- [EXERCISE REQUIREMENTS] Count the lines below that include "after". Only the number should be given.

++++

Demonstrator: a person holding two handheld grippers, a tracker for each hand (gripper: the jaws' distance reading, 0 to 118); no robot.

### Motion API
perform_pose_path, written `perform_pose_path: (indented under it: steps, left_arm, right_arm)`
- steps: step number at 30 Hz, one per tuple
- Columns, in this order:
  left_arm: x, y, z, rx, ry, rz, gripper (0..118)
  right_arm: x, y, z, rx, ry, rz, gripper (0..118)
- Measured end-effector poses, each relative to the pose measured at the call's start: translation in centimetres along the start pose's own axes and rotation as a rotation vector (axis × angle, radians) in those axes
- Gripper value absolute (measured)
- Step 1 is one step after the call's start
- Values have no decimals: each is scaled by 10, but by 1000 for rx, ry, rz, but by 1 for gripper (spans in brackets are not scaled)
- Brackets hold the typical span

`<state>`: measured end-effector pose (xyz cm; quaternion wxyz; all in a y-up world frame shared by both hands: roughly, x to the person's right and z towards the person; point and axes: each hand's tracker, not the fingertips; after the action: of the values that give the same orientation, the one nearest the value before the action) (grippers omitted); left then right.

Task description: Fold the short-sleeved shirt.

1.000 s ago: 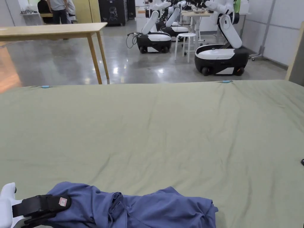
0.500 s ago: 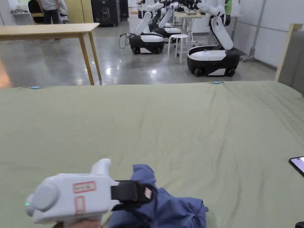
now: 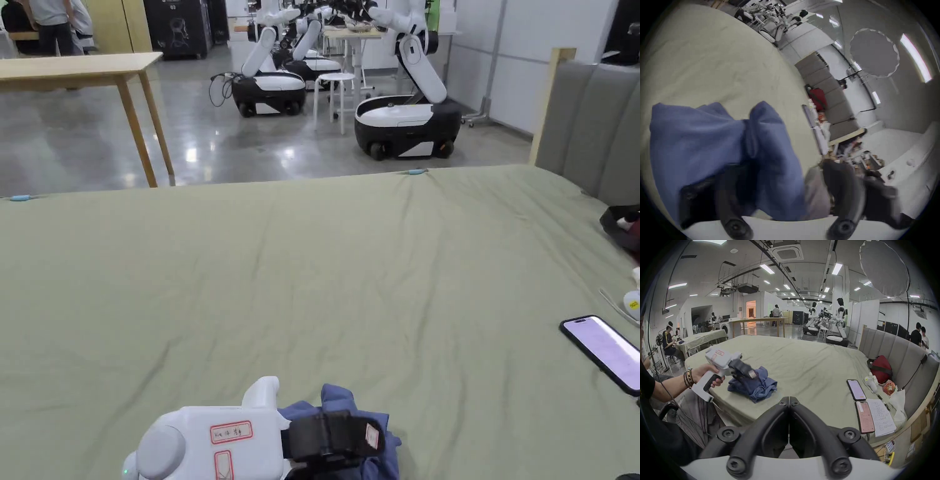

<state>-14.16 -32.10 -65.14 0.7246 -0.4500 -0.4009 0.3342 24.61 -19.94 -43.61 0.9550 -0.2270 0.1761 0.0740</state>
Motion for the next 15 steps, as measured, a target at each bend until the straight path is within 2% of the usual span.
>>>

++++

- [REPLY TO THE TASK] 2